## WORK REQUIRED
The answer is one number. Say how many lines in the entries below include the word "measured".

RAW DATA Block Start

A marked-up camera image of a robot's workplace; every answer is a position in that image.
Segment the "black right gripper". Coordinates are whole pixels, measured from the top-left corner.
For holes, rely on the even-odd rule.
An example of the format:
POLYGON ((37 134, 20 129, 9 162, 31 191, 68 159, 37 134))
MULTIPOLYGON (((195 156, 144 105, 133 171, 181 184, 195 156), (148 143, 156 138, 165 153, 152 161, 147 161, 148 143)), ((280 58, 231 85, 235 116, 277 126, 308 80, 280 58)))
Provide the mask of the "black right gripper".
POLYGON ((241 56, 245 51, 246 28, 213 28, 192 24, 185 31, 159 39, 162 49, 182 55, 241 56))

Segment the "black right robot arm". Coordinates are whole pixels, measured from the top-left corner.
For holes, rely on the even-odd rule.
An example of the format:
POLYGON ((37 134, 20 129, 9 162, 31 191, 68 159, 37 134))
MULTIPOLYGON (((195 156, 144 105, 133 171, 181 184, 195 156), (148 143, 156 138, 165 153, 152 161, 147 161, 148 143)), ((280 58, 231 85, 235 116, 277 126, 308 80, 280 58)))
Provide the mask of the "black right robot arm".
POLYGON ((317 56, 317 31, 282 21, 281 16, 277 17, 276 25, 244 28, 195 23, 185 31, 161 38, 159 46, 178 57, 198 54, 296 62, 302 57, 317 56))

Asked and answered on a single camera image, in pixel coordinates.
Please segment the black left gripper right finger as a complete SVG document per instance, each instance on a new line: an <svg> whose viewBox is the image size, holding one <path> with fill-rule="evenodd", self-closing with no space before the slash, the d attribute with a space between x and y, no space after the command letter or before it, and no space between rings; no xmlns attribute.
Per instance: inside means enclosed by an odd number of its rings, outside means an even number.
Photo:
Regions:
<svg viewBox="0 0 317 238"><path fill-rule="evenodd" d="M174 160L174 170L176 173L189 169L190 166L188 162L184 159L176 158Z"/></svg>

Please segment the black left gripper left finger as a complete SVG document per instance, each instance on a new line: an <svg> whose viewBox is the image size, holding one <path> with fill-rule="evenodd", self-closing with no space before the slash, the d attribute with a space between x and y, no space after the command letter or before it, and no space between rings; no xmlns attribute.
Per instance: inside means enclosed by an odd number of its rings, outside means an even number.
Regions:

RAW DATA Block End

## SOLUTION TO THIS PROBLEM
2